• _The data_
__________

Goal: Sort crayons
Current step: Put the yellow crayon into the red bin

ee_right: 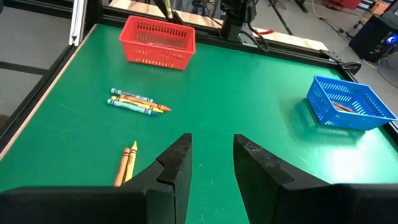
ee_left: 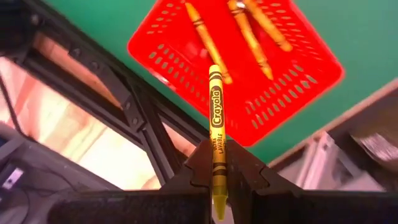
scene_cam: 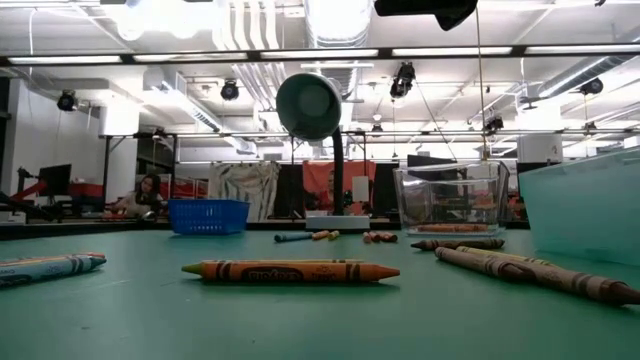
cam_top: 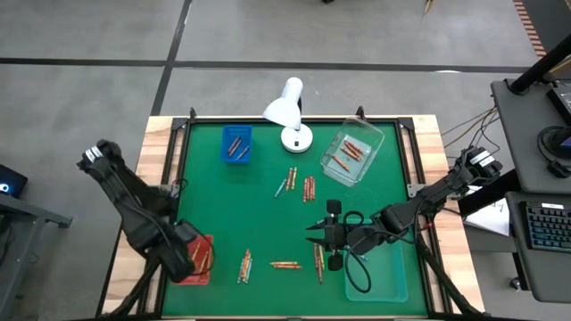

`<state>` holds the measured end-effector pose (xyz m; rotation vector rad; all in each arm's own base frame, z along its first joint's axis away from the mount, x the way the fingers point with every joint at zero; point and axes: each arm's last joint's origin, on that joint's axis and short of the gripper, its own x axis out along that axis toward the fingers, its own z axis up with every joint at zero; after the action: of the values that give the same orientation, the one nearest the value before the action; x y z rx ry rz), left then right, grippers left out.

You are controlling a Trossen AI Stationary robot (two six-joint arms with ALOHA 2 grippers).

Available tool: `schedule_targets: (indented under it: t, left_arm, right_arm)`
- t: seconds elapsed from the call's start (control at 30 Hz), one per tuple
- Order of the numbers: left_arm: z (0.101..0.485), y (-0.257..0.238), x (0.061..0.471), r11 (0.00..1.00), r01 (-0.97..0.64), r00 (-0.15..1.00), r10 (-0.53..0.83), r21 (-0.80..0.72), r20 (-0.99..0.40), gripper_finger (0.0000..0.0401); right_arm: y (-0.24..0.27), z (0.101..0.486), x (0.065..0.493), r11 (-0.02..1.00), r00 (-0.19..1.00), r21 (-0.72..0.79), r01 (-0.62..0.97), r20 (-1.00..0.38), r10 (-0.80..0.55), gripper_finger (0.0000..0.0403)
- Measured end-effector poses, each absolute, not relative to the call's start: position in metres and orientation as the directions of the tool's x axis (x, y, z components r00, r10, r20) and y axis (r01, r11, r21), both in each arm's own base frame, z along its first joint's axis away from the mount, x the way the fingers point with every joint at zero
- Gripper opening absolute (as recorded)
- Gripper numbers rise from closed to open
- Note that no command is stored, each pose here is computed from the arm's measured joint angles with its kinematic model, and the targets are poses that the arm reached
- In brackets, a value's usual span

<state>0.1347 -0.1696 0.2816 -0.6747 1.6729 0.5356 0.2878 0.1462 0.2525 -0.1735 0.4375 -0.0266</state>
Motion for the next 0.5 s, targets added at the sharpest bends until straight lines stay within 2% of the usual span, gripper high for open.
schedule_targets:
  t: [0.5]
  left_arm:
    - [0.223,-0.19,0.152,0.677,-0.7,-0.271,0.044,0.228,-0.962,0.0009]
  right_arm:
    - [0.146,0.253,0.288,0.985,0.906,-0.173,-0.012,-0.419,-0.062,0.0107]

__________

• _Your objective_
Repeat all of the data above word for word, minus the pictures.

• _Written solution_
Goal: Sort crayons
Current step: Put the yellow crayon into the red bin

ee_right: 
ee_left: 
scene_cam: 
cam_top: 

`<state>` holds the measured end-effector pose (xyz m; rotation vector rad; all in each arm's own base frame, z along its first joint's axis away from the mount, x the way the fingers point with every joint at zero; point and axes: each arm's last joint's origin, on that joint's axis and short of the gripper, its own x axis out along that axis toward the fingers, its own z axis up with every joint at zero; after the action: of the values that give the same orientation, the one nearest the value before the action; x y z rx ry rz), left then right, grippers left out.

You are controlling a Trossen AI Stationary robot (two six-joint arms with ALOHA 2 grippers).

Available tool: `schedule_targets: (indented under it: t, left_arm, right_arm)`
- t: seconds elapsed from the call's start (control at 30 Hz), one per tuple
- Order of the numbers: left_arm: z (0.101..0.485), y (-0.257..0.238), x (0.061..0.471), r11 (0.00..1.00), r01 (-0.97..0.64), r00 (-0.15..1.00), r10 (-0.53..0.83), r21 (-0.80..0.72), r20 (-0.99..0.40), gripper_finger (0.0000..0.0401); right_arm: y (-0.24..0.27), z (0.101..0.486), x (0.065..0.493), r11 (-0.02..1.00), r00 (-0.19..1.00), r21 (-0.72..0.79), r01 (-0.62..0.97), r20 (-1.00..0.38), r10 (-0.80..0.55), gripper_finger (0.0000..0.0403)
- Measured end-effector poses, each absolute, not relative to the call's start: position in metres and orientation as the directions of the tool's x axis (x, y, z components r00, r10, r20) and y axis (r01, r11, r21), both in each arm's own base frame, z along its first joint's axis away from the mount, x the way the fingers point with every joint at zero
- Gripper opening absolute (as recorded)
- Gripper numbers rise from closed to open
- Note that no command is stored, each pose here is computed from the arm's measured joint angles with its kinematic model, and the targets are poses that the arm reached
- In brackets, a value's usual span

<state>0.1347 -0.1696 0.2816 -0.6747 1.6729 0.5356 0.2878 0.1462 0.2525 -0.1735 0.4375 -0.0266</state>
Motion for the next 0.5 s, targets added at the sharpest bends until straight lines stay within 2% of the usual span, gripper high for open.
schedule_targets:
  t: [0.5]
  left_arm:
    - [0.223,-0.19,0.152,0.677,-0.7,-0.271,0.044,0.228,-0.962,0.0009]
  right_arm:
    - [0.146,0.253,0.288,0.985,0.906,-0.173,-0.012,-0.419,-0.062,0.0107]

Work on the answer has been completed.